Medical Editor: John P. Cunha, DO, FACOEP
Integrilin (etifibatide) Injection is a cyclic heptapeptide indicated to decrease the rate of a combined endpoint of death or new myocardial infarction (MI) in patients with ACS (unstable angina [UA]/non-ST-elevation myocardial infarction [NSTEMI]), including patients who are to be managed medically and those undergoing percutaneous coronary intervention (PCI). Eptifibatide injection is also indicated to decrease the rate of a combined endpoint of death, new MI, or need for urgent intervention in patients undergoing PCI, including those undergoing intracoronary stenting. Integrilin is available in generic form. Common side effects of Integrilin include:
- easy bruising,
- unusual bleeding (nose, mouth, vagina, or rectum),
- purple or red pinpoint spots under your skin,
- blood in the urine,
- bleeding that will not stop,
- low blood pressure,
- upset stomach, or
- bleeding around the IV needle.
The dosage of Integrilin to treat Acute Coronary Syndrome (ACS) is 180 mcg/kg intravenous (IV) bolus as soon as possible after diagnosis, followed by continuous infusion of 2 mcg/kg/min in patients with normal renal function. Integrilin may interact with antiplatelet agents, thrombolytics, heparin, aspirin, and nonsteroial anti-inflammatory drugs (NSAIDs). Tell your doctor all medications and supplements you use. Tell your doctor if you are pregnant or plan to become pregnant before using Integrilin; it is unknown how it will affect a fetus. It is unknown if Integrilin passes into breast milk. Consult your doctor before breastfeeding.

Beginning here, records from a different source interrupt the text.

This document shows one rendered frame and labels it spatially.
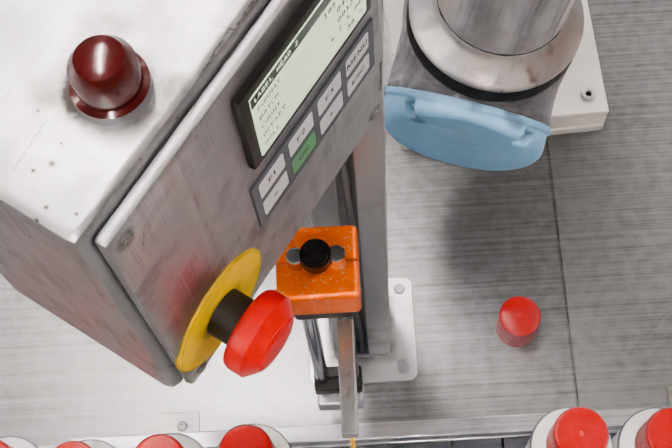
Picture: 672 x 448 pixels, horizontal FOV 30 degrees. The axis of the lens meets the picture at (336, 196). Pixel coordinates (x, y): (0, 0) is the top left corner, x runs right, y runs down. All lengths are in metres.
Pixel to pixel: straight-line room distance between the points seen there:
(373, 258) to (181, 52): 0.41
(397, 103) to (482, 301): 0.26
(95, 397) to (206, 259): 0.58
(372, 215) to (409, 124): 0.13
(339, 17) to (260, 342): 0.14
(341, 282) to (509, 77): 0.21
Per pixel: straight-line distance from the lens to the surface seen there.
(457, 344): 1.04
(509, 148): 0.85
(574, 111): 1.08
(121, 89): 0.39
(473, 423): 0.89
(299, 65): 0.45
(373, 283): 0.85
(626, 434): 0.81
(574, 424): 0.77
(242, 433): 0.76
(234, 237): 0.50
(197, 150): 0.41
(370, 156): 0.65
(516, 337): 1.01
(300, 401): 1.03
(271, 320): 0.51
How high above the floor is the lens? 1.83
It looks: 68 degrees down
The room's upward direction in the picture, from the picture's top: 7 degrees counter-clockwise
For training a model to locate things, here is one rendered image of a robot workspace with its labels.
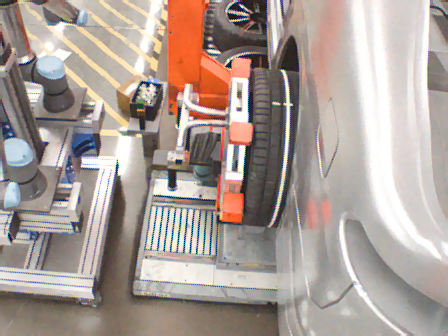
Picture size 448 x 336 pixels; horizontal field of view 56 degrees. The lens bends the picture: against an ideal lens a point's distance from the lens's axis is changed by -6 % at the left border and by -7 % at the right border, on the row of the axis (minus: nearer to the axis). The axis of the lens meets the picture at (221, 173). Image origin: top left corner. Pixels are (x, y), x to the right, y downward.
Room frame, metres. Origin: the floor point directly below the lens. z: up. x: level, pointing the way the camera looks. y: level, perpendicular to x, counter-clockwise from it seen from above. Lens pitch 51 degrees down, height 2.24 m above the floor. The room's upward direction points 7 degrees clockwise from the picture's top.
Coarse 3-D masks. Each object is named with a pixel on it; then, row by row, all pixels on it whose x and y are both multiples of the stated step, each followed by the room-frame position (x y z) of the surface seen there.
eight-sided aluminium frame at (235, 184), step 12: (240, 84) 1.36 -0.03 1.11; (228, 96) 1.52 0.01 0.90; (240, 96) 1.51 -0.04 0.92; (240, 120) 1.16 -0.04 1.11; (228, 144) 1.09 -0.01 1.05; (228, 156) 1.06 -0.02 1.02; (240, 156) 1.07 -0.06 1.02; (228, 168) 1.03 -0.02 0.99; (240, 168) 1.04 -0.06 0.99; (228, 180) 1.01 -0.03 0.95; (240, 180) 1.01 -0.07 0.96
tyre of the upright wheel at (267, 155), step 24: (264, 72) 1.39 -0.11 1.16; (288, 72) 1.46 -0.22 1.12; (264, 96) 1.23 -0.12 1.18; (264, 120) 1.14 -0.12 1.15; (264, 144) 1.07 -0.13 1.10; (288, 144) 1.08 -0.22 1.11; (264, 168) 1.01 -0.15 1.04; (288, 168) 1.02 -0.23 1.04; (264, 192) 0.97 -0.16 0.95; (264, 216) 0.96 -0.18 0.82
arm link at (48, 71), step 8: (48, 56) 1.49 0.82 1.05; (56, 56) 1.50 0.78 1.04; (40, 64) 1.43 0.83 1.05; (48, 64) 1.44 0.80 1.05; (56, 64) 1.45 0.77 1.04; (32, 72) 1.41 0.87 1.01; (40, 72) 1.40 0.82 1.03; (48, 72) 1.40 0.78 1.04; (56, 72) 1.41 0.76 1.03; (64, 72) 1.45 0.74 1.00; (32, 80) 1.41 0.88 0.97; (40, 80) 1.40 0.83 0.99; (48, 80) 1.39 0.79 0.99; (56, 80) 1.41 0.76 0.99; (64, 80) 1.44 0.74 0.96; (48, 88) 1.39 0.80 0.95; (56, 88) 1.40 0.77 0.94; (64, 88) 1.43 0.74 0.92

Our Integrilin (etifibatide) Injection Side Effects Drug Center provides a comprehensive view of available drug information on the potential side effects when taking this medication.
This is not a complete list of side effects and others may occur. Call your doctor for medical advice about side effects. You may report side effects to FDA at 1-800-FDA-1088.
The following serious adverse reaction is also discussed elsewhere in the labeling:
Clinical Trials Experience
Because clinical studies are conducted under widely varying conditions, adverse reaction rates observed in the clinical studies of a drug cannot be directly compared to rates in the clinical trials of another drug and may not reflect the rates observed in clinical practice.
A total of 16,782 patients were treated in the Phase III clinical trials (PURSUIT, ESPRIT and IMPACT II) [see Clinical Trials]. These 16,782 patients had a mean age of 62 years (range: 20 to 94 years). Eighty-nine percent of the patients were Caucasian, with the remainder being predominantly Black (5%) and Hispanic (5%). Sixty-eight percent were men. Because of the different regimens used in PURSUIT, IMPACT II and ESPRIT, data from the 3 studies were not pooled.
Bleeding and hypotension were the most commonly reported adverse reactions (incidence ≥ 5% and greater than placebo) in the eptifibatide controlled clinical trial database.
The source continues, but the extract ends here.